これは、加速度検出用のおもりが重力により下に下がるのが、加速度センサが上方向に加速した際におもりは慣性の法則によりその場にとどまり、相対的に下に下がるのと同じように扱われるからであると考えられる。
「通常は利用しない」とされる関数を呼ばないと0しか返ってこなそう
M5StickC非公式日本語リファレンス の IMU::Init の解説には、
と書かれている。
しかし、上のコードの
M5.Imu.Init();
をコメントアウトすると、各軸の加速度として全てゼロが返ってくるようになってしまった。
よく見ると時々マイナスゼロになったので、全く動いていないわけではなさそうだが、これでは使いにくい。
「通常は利用しない」というのが嘘なのか、正常に加速度の値を返させるための (通常利用する) 他の方法があるのかは、今のところわかっていない。
ただし、m5-docs の IMU の Init() の解説には、「利用しない」的な記述は無い。
したがって、どちらかといえば「通常は利用しない」が嘘である疑いのほうが強い気がする。
重力加速度とそれ以外の分離
加速度センサで得られる加速度は、重力加速度 (≒向き) とそれ以外 (≒動き) の和になっている。
向きや動きを調べるため、これらを分離したい。
JavaScript では分けて取得する以下のAPIがあるので、分離は可能であると予想できる。
調べると、以下のページが見つかった。
【加速度センサー入門】~第10回 重力加速度を取り除いてみよう~ - 半導体事業 - マクニカ
このサイトは、
ハイパスフィルタを用いることで、加速度センサの測定値から重力以外の部分を取り出せる
ハイパスフィルタは、現在の測定値から前回の測定値を引くことで (簡易的に) 実現できる
と主張している。
そこで、今回はこの方針を用いて実装した。
さらに、重力以外の部分を取り出せたと仮定したとき、測定値から重力以外の部分を引くことで、重力を取り出せる。
今回は重力以外の部分を「現在の測定値 - 前回の測定値」で計算しているため、これの結果は結局前回の測定値になる。
とはいえ、もっといい方法に切り替える可能性を考慮し、前回の測定値を直接用いずに引き算を行うことにした。
今回の仕様
今回は、M5StickC Plus のホームボタンがある部分をおみくじの箱に見立て、液晶画面を下にして振るとランダムな運勢が書かれた棒が (液晶画面上に) 出てくる、という動作をさせる。

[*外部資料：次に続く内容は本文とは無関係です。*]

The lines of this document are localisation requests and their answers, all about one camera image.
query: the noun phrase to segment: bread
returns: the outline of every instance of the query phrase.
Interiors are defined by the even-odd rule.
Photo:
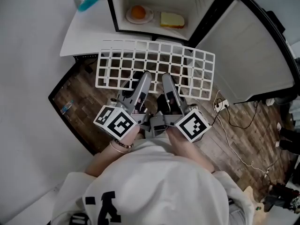
[[[183,28],[184,18],[175,13],[162,12],[160,16],[160,26],[169,28]]]
[[[142,6],[133,6],[131,16],[135,19],[143,19],[146,16],[146,11]]]

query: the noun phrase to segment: wooden floor
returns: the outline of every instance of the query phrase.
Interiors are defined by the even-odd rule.
[[[54,98],[54,102],[59,108],[62,108],[70,100],[74,101],[73,106],[66,112],[65,116],[95,152],[102,151],[108,145],[110,137],[101,132],[93,124],[93,120],[102,105],[105,105],[109,98],[114,98],[117,93],[116,90],[95,88],[96,66],[96,62],[91,64],[90,67],[93,72],[90,74],[84,70],[84,66],[81,66]],[[210,123],[215,117],[212,103],[216,92],[217,90],[214,89],[210,101],[187,99],[189,104],[198,104],[199,110]],[[149,94],[147,98],[146,106],[152,112],[156,111],[156,97],[157,95]],[[231,122],[244,127],[251,121],[255,108],[253,103],[243,103],[231,105],[229,111],[232,116]],[[274,146],[274,142],[279,139],[276,129],[276,123],[280,121],[278,107],[267,107],[260,102],[252,125],[245,130],[228,124],[226,110],[223,110],[219,117],[228,132],[229,144],[248,165],[253,161],[254,167],[266,170],[272,162],[279,158],[271,167],[269,174],[272,182],[283,182],[285,172],[295,160],[295,155],[285,150],[281,152]],[[266,195],[269,186],[268,180],[263,179],[261,171],[247,167],[239,160],[229,148],[225,133],[218,120],[205,133],[202,140],[197,142],[197,146],[218,170],[226,171],[242,190],[251,186],[257,201]]]

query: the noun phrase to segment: black and white marker cube
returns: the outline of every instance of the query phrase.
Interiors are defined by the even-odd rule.
[[[137,122],[124,109],[104,105],[96,116],[94,124],[121,140]]]
[[[195,141],[211,128],[211,125],[208,123],[206,118],[197,109],[190,111],[179,122],[177,122],[175,126],[190,142]]]

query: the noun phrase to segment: refrigerator door
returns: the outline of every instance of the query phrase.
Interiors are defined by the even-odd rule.
[[[196,48],[216,55],[214,84],[231,103],[299,90],[284,37],[253,0],[234,0]]]

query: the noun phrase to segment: shoe
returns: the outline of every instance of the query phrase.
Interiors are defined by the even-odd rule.
[[[278,123],[277,123],[277,130],[278,130],[278,132],[280,132],[281,128],[282,128],[282,126],[281,126],[280,123],[278,122]]]

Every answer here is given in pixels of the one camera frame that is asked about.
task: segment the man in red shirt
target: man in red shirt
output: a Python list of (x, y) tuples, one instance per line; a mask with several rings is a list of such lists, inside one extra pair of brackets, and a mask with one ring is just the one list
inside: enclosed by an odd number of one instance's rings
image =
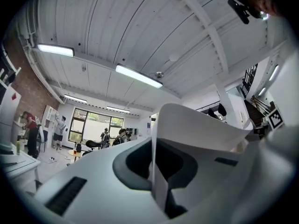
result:
[(36, 139), (38, 135), (38, 128), (35, 122), (35, 117), (29, 112), (25, 111), (22, 115), (22, 118), (27, 121), (27, 124), (23, 127), (23, 129), (29, 129), (27, 142), (28, 155), (37, 158), (38, 151), (36, 149)]

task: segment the round table
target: round table
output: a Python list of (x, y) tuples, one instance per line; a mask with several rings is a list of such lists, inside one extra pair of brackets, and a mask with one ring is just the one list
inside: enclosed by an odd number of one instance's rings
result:
[(68, 152), (71, 156), (74, 156), (75, 157), (75, 161), (76, 161), (76, 159), (77, 158), (81, 158), (82, 157), (82, 154), (84, 153), (84, 151), (81, 151), (80, 153), (76, 153), (76, 154), (74, 154), (74, 150), (72, 149), (72, 150), (69, 150), (69, 152)]

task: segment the brick wall
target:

さらに、棒が出た後、ひっくり返すと棒が引っ込むようにする。
振ったかどうかの判定は、加速度の重力以外の部分の大きさ (3軸の成分からなる3次元ベクトルの長さ) が閾値を超えたら振ったとみなすことで行う。
振った際、箱の中で棒が動く音に見立てたブザーを鳴らし、さらに液晶画面が下になっていれば20%の確率で棒を出す。
このため、1回振るだけで棒が出てくることもあれば、何回も振らないと棒が出てこないこともある。
出てくる運勢は、
大吉
中吉
小吉
凶
大凶
から選ばれる。
成果物
mikecat/shake_omikuzi: M5StickC Plus を振って出す簡易おみくじ
M5StickC Plus を用いて簡易おみくじを作ることができた。